Very unlikely that there will be any actual difference in the compiled code from this, unless it's REALLY an ancient compiler with really rubbish optimisation. Anything like gcc, clang, MSVC or Intel's C++ compilers would produce exactly the same code for these scenarios.
Of course, if you start calling a function inside the condition of the loop, and the data processed by the function is modified by the loop, e.g.
std::string str;
cin >> str;
for(int i = 0; i < str.size(); i++)
{
if (str[i] > 'a')
str+= 'B';
}
then we have a different story...
You should allow compiler to do microoptimizations like this. Write readable code, make it work, then if it runs slow profile it and optimize where it is really necessary.
Though in case inside the loop you call a function, that can modify this structure and compiler does not have access to it's implementation second variant may help, as you give compiler a hint that it does not need to reload structure.size from memory. I would recommend to use const:
const int size = structure.size;
for ( int i = 0; i < size; ++i ) {
somefunc( &structure );
}
I do not know how much you know about compilation, but among the various phases of a compiler, there is a phase called code-optimization, which attempts to improve the intermediate code (by performing various optimization techniques like dead-code elimination, loop transformations, etc.), so that faster-running machine code can be produced.

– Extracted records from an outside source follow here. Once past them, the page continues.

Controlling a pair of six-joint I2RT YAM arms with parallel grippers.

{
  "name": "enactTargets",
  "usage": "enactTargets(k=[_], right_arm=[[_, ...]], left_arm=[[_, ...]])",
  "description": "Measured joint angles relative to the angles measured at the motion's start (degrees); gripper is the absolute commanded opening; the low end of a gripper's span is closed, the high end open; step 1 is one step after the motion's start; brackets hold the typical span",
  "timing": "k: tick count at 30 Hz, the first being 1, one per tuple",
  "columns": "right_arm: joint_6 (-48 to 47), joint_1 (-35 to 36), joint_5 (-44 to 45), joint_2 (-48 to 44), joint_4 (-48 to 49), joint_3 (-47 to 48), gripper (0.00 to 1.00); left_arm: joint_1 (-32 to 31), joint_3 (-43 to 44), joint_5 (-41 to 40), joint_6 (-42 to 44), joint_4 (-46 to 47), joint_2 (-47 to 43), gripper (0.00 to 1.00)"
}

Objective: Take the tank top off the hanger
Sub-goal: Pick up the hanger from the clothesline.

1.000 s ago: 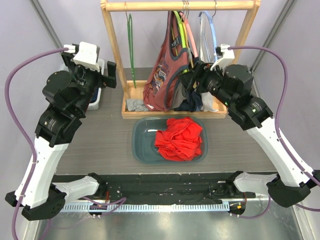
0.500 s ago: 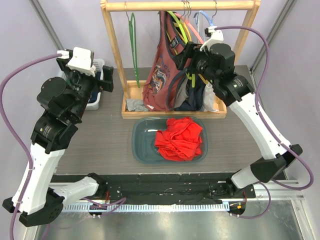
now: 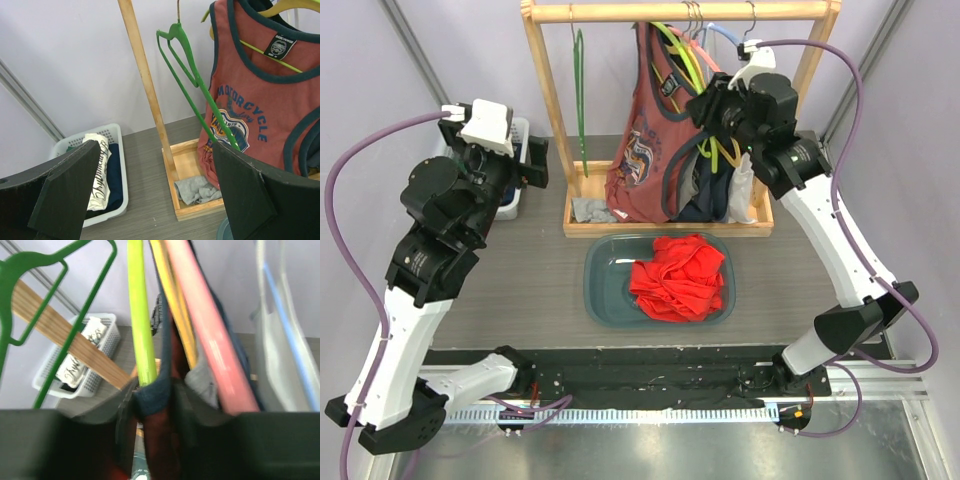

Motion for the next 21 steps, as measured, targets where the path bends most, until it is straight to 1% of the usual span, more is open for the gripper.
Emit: enactTargets(k=[2, 3, 11, 19, 21], right_arm=[[-0.5, -1.5, -1.5, 0.0, 0.0, 0.0, 0.03], [-0.5, -1.9, -3.0, 0.0, 0.8, 0.0, 0.01], [-1.0, -6.4, -3.6, -2.0, 0.3, -1.9, 0.01], [-1.1, -12.5, -3.6, -5.4, -0.1, -4.7, 0.01], [-0.9, -13.1, -4.8, -5.6, 0.0, -5.0, 0.01]], left_arm=[[0.0, 0.0, 0.0, 0.0, 0.0, 0.0, 1.00], [0.0, 0.0, 0.0, 0.0, 0.0, 0.1, 1.00], [0.0, 0.0, 0.0, 0.0, 0.0, 0.7, 1.00], [0.0, 0.0, 0.0, 0.0, 0.0, 0.7, 0.99], [0.0, 0.0, 0.1, 0.0, 0.0, 0.7, 1.00]])
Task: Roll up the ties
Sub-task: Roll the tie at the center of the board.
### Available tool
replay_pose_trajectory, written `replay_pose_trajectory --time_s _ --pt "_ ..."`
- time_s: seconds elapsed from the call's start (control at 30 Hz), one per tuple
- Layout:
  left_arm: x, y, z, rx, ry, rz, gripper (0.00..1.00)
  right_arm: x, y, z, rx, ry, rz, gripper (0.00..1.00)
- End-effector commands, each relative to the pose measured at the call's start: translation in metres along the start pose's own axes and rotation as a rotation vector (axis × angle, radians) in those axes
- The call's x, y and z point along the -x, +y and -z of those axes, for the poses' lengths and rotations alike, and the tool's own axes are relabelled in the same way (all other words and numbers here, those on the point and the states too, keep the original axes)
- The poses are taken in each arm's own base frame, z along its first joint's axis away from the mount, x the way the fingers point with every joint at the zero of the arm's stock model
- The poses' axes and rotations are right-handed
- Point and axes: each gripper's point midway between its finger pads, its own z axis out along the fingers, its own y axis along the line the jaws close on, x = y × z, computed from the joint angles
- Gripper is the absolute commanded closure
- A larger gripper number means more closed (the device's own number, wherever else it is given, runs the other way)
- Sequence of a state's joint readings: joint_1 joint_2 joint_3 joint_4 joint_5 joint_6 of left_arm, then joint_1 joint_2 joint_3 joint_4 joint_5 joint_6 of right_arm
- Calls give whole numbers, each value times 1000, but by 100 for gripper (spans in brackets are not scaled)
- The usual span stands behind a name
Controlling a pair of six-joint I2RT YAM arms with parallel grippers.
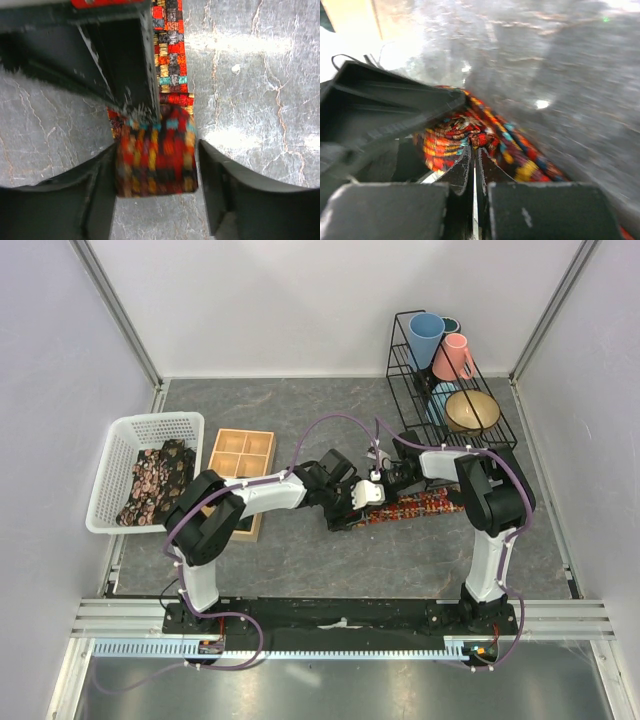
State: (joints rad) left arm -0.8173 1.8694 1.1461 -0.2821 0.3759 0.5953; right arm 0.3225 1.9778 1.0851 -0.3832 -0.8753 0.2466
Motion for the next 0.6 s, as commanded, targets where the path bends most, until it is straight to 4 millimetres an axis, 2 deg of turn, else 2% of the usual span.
replay_pose_trajectory --time_s 0.0,0.3,0.4,0.5,0.53,0.57 --pt "16 7 6 5 -68 14 19 1 -63 -1 -287 -15 32 100" --pt "33 9 1 -11 -162 57 18 2 -71 3 -337 -17 45 100" --pt "31 6 -7 -45 -159 93 29 1 -70 3 -332 -15 45 100" --pt "26 6 -13 -58 -121 122 52 3 -63 2 -296 -19 57 100" --pt "21 6 -12 -56 -92 120 64 6 -55 1 -259 -24 64 100" --pt "19 5 -10 -57 -78 116 68 10 -49 2 -237 -32 71 100"
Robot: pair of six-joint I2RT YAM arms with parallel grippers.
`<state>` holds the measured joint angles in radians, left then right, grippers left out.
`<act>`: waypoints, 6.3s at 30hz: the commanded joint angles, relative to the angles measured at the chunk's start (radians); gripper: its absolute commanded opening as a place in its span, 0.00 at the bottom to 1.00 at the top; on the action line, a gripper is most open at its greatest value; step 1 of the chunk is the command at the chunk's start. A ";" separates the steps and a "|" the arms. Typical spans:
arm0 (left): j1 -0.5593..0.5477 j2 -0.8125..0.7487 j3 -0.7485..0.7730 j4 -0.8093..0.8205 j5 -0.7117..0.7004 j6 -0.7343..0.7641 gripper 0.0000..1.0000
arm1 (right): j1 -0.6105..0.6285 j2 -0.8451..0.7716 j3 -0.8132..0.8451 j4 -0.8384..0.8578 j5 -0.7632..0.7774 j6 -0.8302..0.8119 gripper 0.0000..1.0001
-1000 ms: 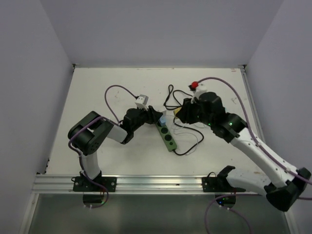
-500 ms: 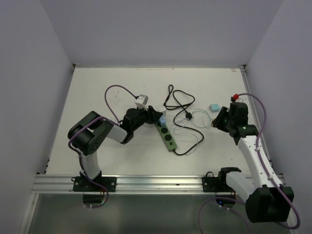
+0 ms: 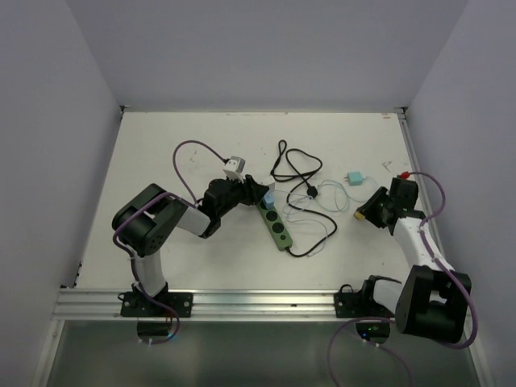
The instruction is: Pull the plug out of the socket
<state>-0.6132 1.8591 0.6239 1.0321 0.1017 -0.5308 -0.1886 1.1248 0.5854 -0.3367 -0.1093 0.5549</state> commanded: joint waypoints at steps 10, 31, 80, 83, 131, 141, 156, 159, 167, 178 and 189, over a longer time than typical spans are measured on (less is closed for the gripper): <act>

So, actually your compiler takes care of your headache and I doubt that you would notice any performance issues.
In your first method, if structure is a reference or a member variable, it will not be properly stored into the CPU cache, as there is no way to tell if it is changed outise this block.
In your second method, as size is a local variable to the current code block, it will be properly stored in cache.
Thus, the second method should be faster, despite creating a new variable.
See Load-Hit-Store for a more complete explanation.